# [DATASET CONTENT]
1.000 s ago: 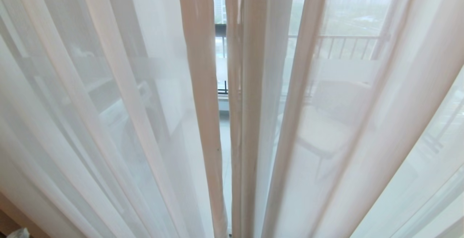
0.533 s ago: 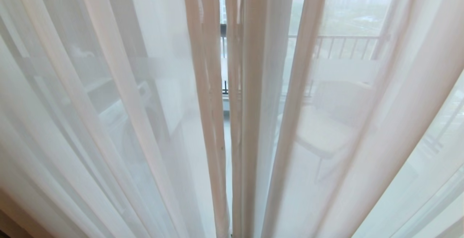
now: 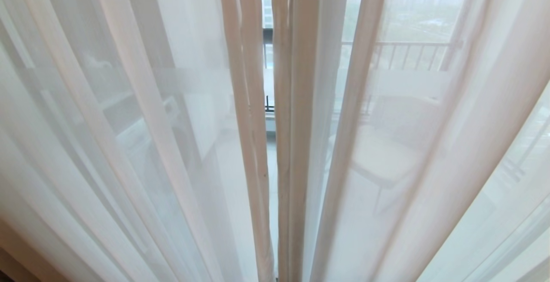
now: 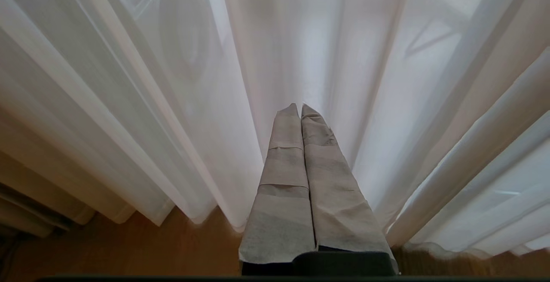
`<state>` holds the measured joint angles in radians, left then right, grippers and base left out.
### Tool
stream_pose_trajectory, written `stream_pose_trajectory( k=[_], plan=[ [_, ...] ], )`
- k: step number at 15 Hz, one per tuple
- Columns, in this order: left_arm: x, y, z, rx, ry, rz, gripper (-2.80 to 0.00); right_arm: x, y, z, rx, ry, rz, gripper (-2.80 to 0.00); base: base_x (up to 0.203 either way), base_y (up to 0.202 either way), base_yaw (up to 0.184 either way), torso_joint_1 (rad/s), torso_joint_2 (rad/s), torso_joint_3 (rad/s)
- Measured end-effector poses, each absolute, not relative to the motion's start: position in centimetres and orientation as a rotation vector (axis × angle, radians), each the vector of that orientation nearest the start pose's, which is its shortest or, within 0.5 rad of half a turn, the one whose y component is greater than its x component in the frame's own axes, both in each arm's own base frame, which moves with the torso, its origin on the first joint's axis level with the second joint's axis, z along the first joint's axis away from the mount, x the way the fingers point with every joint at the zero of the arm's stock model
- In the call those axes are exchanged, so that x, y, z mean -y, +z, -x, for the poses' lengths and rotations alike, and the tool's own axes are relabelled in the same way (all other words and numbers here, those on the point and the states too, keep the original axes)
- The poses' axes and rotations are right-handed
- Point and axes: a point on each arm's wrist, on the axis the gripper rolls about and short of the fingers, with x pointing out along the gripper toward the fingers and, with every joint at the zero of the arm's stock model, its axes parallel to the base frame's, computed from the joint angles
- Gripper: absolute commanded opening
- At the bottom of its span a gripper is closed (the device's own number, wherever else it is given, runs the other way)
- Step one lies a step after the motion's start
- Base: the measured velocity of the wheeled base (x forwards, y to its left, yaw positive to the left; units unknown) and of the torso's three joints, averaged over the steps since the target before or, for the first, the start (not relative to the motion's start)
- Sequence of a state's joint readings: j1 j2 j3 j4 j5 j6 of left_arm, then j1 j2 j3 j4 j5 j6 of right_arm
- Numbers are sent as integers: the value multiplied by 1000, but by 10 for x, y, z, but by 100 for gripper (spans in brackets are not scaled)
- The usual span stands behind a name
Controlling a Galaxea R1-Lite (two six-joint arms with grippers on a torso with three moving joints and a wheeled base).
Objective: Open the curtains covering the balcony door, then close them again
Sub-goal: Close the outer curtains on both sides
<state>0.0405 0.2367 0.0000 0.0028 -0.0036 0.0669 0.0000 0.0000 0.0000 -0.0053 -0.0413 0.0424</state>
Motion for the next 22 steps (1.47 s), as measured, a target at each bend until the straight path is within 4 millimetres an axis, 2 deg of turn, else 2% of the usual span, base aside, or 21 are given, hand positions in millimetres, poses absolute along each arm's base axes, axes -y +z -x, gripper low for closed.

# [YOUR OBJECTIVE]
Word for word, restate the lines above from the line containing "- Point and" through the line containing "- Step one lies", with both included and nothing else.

# [EXPECTED ANSWER]
- Point and axes: a point on each arm's wrist, on the axis the gripper rolls about and short of the fingers, with x pointing out along the gripper toward the fingers and, with every joint at the zero of the arm's stock model, its axes parallel to the base frame's, computed from the joint angles
- Gripper: absolute commanded opening
- At the bottom of its span a gripper is closed (the device's own number, wherever else it is given, runs the other way)
- Step one lies a step after the motion's start

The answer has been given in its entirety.